萧阿璃竟如人间蒸发般从江湖绝迹,一隐便是十六年,连半点音讯都无。
他心里比谁都清楚,自始至终,沈从安都把萧策的遗孤和燕云十八骑残部视作心腹大患。
这十六年里,沈从安从未有过半分松懈,日日苦心筹谋,只盼着能将这群人彻底铲除,方能睡得安稳。
直到去年,魏忠带着黑甲卫追去北境边陲,回来时只剩半条命,说“那丫头身边有赵烈等人护着,还会听风辨位”,他才惊觉,当年那个需要裹在襁褓里逃匿的孩子,竟已长成能与魏家抗衡的对手。

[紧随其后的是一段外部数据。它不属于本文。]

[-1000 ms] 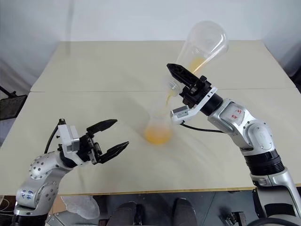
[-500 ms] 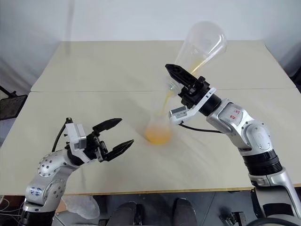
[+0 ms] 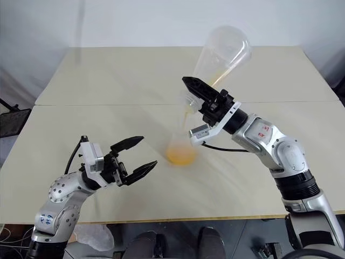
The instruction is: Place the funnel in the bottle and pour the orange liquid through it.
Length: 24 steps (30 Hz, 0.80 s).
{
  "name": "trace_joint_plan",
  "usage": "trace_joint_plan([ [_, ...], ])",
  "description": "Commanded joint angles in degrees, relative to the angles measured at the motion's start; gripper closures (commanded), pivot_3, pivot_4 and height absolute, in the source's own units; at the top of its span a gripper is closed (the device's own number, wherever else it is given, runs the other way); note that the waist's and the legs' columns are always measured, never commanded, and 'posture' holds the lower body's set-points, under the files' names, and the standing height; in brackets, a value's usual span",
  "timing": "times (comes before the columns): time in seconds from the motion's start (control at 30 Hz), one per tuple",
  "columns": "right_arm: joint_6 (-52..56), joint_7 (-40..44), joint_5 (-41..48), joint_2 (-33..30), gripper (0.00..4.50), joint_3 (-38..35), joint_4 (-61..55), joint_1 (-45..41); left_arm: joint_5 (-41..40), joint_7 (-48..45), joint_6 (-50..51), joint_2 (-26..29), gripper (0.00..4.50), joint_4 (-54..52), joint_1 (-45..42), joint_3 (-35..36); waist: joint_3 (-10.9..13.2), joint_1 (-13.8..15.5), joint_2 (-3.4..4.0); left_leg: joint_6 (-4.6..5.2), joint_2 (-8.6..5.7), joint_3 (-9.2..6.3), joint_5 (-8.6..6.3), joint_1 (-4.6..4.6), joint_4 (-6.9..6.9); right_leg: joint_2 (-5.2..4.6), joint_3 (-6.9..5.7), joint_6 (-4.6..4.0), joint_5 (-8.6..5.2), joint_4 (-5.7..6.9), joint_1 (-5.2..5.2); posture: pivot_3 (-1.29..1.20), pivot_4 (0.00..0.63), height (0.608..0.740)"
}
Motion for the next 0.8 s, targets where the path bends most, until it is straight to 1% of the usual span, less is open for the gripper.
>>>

魏强正沉湎在往事的褶皱里,思绪尚未抽离,耳畔却突然撞进黑甲卫残兵抖得发颤的回话:
“回、回大人!李崇他……他给了萧阿璃足足百名雨燕卫!还亲笔拟了密信,命心腹快马加鞭送进京,直交苏学士!”
残兵咽了口凉气,声音压得更低,却藏不住骨子里的忌惮:“萧阿璃还说……说要先去云州,借着流民对她的信任‘辟谣’——可那哪是辟谣啊!”
“辟谣?借流民?”魏强猛地将密档摔在案上,纸张散落一地。
其中一张“陈婆:随苏凝照料云州流民,擅医术,与萧阿璃情同母女”的记录,恰好落在云州来的黑甲卫亲信赵六脚边。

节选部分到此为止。